Task description
For the material below, set down exactly the lines between the one containing "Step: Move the" and the last line, both included, leaving every picture out.

Dataset content

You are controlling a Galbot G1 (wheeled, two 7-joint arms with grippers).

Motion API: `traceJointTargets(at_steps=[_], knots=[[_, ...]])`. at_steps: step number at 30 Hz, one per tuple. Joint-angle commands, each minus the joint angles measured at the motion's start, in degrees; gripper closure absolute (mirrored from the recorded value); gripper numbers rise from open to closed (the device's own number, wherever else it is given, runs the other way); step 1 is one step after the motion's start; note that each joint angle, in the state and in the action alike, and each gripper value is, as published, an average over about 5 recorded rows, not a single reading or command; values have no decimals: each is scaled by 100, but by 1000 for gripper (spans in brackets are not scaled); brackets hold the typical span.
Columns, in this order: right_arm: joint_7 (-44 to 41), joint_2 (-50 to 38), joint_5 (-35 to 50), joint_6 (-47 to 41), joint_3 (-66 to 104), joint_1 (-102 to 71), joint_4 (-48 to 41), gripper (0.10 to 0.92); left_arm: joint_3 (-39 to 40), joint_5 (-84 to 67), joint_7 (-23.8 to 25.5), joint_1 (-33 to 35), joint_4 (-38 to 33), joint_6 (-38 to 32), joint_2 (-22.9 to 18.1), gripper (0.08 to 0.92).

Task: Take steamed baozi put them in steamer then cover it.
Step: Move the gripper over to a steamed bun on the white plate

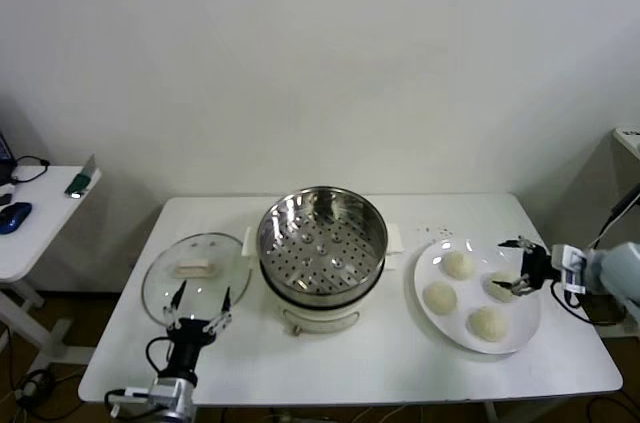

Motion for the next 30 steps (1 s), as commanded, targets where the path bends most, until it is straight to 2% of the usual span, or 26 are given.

Written answer
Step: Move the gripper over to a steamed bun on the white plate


Motion for the next 30 steps (1 s), as commanded, targets where the path bends most, until it is straight to 2% of the usual span, or 26 are given.

No more output will be added to the exercise.